## EXERCISE DESCRIPTION
Write out every line below that contains "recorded".

-- Opening Marker --

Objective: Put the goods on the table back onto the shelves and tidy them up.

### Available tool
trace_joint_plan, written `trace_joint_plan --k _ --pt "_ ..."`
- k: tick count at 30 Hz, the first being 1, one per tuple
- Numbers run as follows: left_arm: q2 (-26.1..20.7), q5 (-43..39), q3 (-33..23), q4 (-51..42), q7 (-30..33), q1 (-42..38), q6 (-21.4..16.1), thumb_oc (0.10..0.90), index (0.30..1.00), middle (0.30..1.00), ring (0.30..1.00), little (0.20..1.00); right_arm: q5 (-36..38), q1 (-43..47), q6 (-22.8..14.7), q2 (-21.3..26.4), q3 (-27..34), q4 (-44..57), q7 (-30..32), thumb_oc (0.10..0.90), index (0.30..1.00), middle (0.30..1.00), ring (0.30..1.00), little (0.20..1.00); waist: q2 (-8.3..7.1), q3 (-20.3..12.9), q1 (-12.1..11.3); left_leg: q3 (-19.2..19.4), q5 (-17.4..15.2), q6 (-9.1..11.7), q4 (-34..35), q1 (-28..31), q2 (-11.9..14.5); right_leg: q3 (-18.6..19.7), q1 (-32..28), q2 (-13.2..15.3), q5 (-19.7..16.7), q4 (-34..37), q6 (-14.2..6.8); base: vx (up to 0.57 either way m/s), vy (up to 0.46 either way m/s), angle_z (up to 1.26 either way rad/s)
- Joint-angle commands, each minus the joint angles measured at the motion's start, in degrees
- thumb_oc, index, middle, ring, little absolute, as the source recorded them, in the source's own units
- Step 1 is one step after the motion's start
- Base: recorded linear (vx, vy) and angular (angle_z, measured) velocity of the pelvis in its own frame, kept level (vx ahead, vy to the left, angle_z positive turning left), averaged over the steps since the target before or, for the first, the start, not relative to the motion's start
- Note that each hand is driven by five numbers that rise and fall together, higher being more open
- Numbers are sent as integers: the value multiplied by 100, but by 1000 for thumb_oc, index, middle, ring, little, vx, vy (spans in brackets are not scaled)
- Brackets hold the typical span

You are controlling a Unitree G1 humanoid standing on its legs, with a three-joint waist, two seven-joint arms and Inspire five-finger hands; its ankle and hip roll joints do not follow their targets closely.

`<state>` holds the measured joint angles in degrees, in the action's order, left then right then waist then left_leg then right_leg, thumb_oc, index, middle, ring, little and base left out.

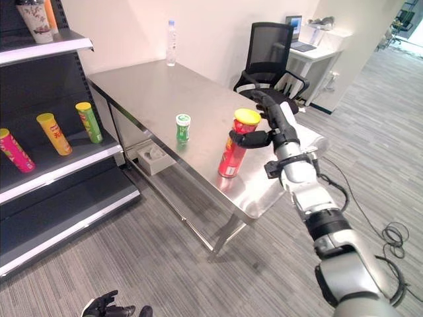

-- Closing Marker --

## REPLY TO THE EXERCISE
- thumb_oc, index, middle, ring, little absolute, as the source recorded them, in the source's own units
- Base: recorded linear (vx, vy) and angular (angle_z, measured) velocity of the pelvis in its own frame, kept level (vx ahead, vy to the left, angle_z positive turning left), averaged over the steps since the target before or, for the first, the start, not relative to the motion's start

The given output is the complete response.